In Tune With Times


Goa’s taxis cannot go on defying the global trend

After dilly-dallying for decades the government has set in motion the process for fixing digital meters on taxis operating in the state. The process finally got underway on May 20. According to the transport department, the response from taxi operators has been good. Taxi operators are divided into two sections, one that opposes digital meters and the other that considers it beneficial. It is because the opposing section has been very vocal that the transport department has refrained from giving out the number of  taxi operators who have come forward to get digital meters fixed. However, it would be naive to think the opposing section would not be watching who among the taxi operators have gone for digital meters. They would know who has done it and who has not. There are nearly 21,300 taxis registered in the state and an overwhelmingly large number of them are operated without meters.  Besides, there are also over 3,000 four-wheelers and over 18,000 two-wheelers, which have been registered under the rent-a-car scheme that became operational in 1999.

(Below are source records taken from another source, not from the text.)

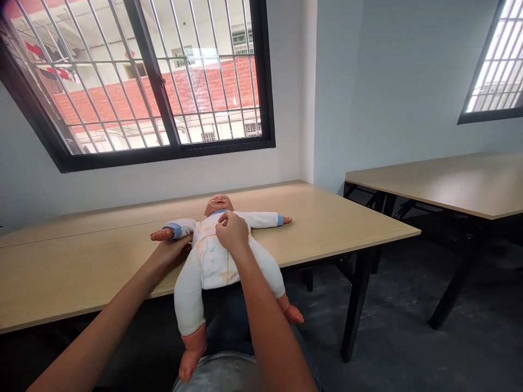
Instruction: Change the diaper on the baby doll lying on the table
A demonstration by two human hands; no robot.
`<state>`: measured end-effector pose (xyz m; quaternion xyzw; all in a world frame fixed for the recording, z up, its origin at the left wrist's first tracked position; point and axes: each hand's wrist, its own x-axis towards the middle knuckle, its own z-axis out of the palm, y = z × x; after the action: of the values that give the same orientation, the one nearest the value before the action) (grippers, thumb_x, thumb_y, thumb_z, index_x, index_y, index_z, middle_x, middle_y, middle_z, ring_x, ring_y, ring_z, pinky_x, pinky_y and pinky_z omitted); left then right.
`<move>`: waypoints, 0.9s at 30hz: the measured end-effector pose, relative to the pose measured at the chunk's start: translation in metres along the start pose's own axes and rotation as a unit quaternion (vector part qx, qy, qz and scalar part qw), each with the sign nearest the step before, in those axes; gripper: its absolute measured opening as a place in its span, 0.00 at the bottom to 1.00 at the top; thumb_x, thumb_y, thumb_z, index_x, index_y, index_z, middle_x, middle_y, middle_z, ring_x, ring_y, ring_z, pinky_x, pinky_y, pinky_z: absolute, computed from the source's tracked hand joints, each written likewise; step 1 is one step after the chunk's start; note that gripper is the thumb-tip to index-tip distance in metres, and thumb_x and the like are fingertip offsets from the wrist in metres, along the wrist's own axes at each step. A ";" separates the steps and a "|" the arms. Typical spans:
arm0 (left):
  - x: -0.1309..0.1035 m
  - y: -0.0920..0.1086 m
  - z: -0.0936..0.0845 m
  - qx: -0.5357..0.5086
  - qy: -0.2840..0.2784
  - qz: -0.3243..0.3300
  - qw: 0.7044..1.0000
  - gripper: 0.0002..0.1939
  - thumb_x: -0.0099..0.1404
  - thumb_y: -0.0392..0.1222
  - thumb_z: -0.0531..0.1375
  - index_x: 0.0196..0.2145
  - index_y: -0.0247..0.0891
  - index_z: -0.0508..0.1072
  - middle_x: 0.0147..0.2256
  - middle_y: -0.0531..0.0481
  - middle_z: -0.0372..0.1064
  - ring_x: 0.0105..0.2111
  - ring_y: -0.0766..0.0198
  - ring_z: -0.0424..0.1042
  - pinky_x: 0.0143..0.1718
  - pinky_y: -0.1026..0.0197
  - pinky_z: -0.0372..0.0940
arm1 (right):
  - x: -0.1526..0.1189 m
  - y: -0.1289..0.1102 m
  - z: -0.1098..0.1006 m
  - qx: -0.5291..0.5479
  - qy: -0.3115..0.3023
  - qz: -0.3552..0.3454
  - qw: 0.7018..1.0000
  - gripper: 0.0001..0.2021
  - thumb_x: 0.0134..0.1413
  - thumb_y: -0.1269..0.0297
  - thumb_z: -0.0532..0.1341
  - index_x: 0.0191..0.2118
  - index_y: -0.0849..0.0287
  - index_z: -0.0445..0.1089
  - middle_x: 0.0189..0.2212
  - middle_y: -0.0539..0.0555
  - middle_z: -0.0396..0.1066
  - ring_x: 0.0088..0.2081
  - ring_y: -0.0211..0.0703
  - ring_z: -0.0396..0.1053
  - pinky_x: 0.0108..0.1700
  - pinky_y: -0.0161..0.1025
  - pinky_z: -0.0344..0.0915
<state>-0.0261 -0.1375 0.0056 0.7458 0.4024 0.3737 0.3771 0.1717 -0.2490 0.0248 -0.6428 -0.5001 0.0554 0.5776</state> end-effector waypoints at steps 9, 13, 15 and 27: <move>0.005 -0.009 -0.002 0.080 0.032 0.045 0.995 0.19 0.57 0.56 0.65 0.36 0.38 0.75 0.39 0.43 0.74 0.42 0.47 0.72 0.46 0.52 0.67 | 0.000 0.000 0.000 0.005 0.001 0.001 1.000 0.04 0.48 0.70 0.58 0.31 0.54 0.69 0.23 0.45 0.70 0.29 0.41 0.67 0.32 0.37 0.55; 0.005 -0.011 -0.001 0.094 0.040 0.058 0.993 0.20 0.58 0.57 0.64 0.38 0.38 0.75 0.43 0.43 0.74 0.45 0.46 0.72 0.49 0.52 0.67 | 0.000 0.000 -0.001 0.003 0.000 0.002 1.000 0.04 0.48 0.70 0.59 0.31 0.54 0.69 0.25 0.46 0.71 0.30 0.42 0.67 0.33 0.37 0.55; 0.004 -0.011 -0.001 0.100 0.043 0.060 0.992 0.20 0.58 0.57 0.64 0.38 0.37 0.76 0.43 0.43 0.74 0.46 0.45 0.72 0.51 0.51 0.67 | 0.000 -0.001 -0.001 0.004 0.001 0.001 1.000 0.04 0.48 0.70 0.59 0.31 0.54 0.69 0.24 0.46 0.71 0.30 0.42 0.67 0.33 0.37 0.55; 0.003 -0.010 0.001 0.112 0.065 0.059 0.990 0.17 0.54 0.53 0.65 0.35 0.38 0.75 0.41 0.43 0.74 0.46 0.44 0.72 0.54 0.50 0.66 | -0.002 -0.004 -0.003 0.006 0.000 -0.006 1.000 0.05 0.47 0.71 0.59 0.31 0.54 0.69 0.23 0.45 0.70 0.30 0.42 0.67 0.33 0.37 0.55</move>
<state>-0.0272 -0.1311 -0.0022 0.7799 0.4202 0.3958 0.2418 0.1702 -0.2530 0.0275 -0.6365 -0.5033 0.0551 0.5819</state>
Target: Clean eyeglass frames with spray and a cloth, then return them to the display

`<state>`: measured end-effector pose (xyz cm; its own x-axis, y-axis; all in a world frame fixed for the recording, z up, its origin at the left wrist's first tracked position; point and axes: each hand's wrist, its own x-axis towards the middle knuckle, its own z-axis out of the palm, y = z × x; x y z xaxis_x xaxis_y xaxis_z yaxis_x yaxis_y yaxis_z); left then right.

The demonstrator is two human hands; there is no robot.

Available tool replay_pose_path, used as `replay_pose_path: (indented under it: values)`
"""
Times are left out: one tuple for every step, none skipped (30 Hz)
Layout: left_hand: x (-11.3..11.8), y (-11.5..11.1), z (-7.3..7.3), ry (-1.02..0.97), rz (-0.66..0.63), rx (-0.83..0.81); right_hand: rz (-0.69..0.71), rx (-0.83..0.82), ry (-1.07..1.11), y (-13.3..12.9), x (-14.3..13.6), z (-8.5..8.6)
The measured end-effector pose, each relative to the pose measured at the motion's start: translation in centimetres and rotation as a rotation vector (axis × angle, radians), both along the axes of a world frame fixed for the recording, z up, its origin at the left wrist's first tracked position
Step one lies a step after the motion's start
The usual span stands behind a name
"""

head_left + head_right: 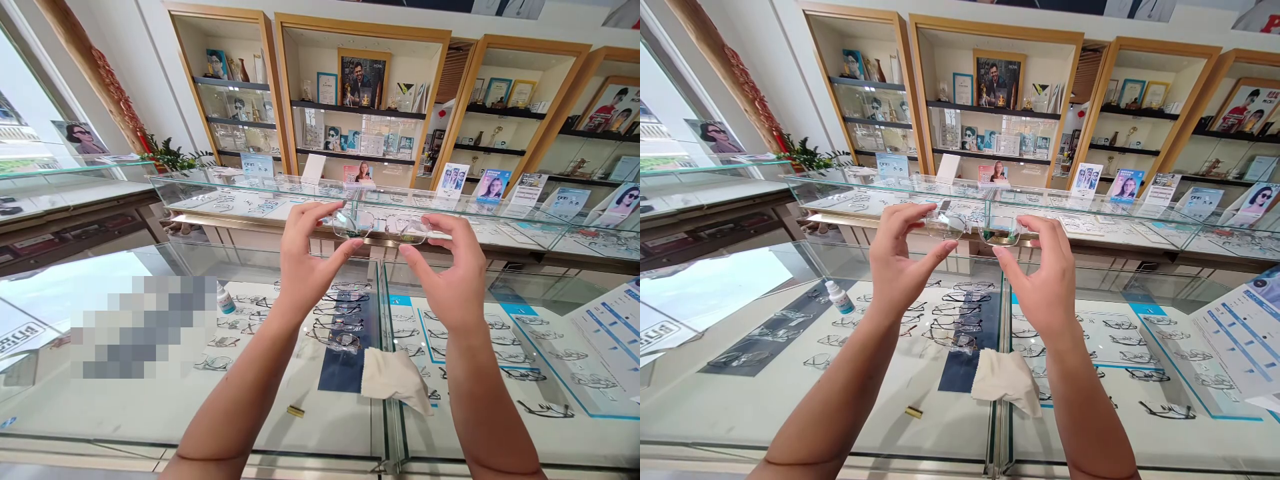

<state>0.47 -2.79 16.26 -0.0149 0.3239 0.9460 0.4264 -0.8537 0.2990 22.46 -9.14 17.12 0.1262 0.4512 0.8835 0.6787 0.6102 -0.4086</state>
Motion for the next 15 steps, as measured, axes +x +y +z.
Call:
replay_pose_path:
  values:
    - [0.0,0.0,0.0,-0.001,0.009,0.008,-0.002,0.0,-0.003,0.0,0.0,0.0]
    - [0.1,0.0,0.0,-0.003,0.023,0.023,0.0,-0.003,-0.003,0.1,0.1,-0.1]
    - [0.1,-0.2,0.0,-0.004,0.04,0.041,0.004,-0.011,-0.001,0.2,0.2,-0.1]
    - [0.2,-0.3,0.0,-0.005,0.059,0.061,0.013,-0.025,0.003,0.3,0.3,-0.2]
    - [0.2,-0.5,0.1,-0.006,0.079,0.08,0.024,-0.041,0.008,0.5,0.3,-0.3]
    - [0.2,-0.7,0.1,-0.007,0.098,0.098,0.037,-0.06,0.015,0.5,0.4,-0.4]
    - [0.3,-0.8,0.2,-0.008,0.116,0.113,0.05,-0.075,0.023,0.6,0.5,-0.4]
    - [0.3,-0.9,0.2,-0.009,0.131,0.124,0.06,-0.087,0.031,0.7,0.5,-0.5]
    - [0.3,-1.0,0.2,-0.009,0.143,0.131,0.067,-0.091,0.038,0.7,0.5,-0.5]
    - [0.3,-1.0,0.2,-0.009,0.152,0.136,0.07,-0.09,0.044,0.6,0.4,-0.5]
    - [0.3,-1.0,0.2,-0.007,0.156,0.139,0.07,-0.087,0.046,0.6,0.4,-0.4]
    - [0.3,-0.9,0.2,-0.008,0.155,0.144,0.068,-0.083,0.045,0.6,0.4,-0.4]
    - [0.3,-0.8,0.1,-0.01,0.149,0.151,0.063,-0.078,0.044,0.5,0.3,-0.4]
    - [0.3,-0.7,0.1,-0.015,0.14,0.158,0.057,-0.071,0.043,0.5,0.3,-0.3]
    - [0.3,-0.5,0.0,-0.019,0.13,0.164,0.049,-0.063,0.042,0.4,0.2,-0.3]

Taxi operators have benefited from tourism in a big way. But they succeeded in running their business without any regulation for decades. Though installation of fare meters was long made mandatory, successive governments allowed taxi operators to charge arbitrary fares.  However, with the Bombay High Court giving the final opportunity to the government to ensure that all the taxis were fitted with the digital fare meters the state government was left with no option to begin the process. To ensure larger compliance the government has decided to bear the cost of the installation of digital meters and other related gadgets. The taxi operators have to seek appointment for installation of meters at any of the four centres set up for the purpose and report there on the appointed date and time to complete the process.

Now that the process for installation of fare meters has been set in motion, the government should ensure that all those who come forward to comply with the mandatory requirement are not targeted by those that are opposing the scheme. The law enforcement agencies should be told to act strongly against such elements if they violate the law.  The time chosen by the government for installation of fare meters seems to be appropriate as taxi operators have no business in view of the curfew. As the government is paying for the meters, more and more of them should come forward to get it installed. Failure to comply could lead to their permits being cancelled. They could be hauled up for running their business illegally if they defied the government. It is now for the taxi operators to choose whether to abide by the law and run their business legally or invite government action for disobedience. 

All taxis must go for digital meters. The section opposing taxi meters is going against time. Customers today want fair practice. Meters have been a tradition in Mumbai for several decades. With meters there was no haggling and bargaining between the driver and the customer. At the end of the journey, the customer paid what the meter showed. In Goa even the simple meter has been opposed for decades by the stronger section of the taxi operators. Politicians for their own interest supported this section. Every time the state government announced it would fix meters to taxis, the organised section of operators did political lobbying and scuttled the government move. The same section of taxi operators has succeeded in forcing the state government to refuse permission to national app-based taxi services to operate in Goa. People the world over today prefer app-based taxi services. There are scores of such taxi services operating in every country. App-based services have proven a great boon to individual taxi owners and even drivers who drive taxis owned by others. Because app-based services attract customers in different parts during the day or night. Once the state government succeeds in getting digital meters installed in taxis, the demand for app-based services will pick up momentum. Ultimately, the state’s taxi operators would be thanking the government for bringing them in tune with the times.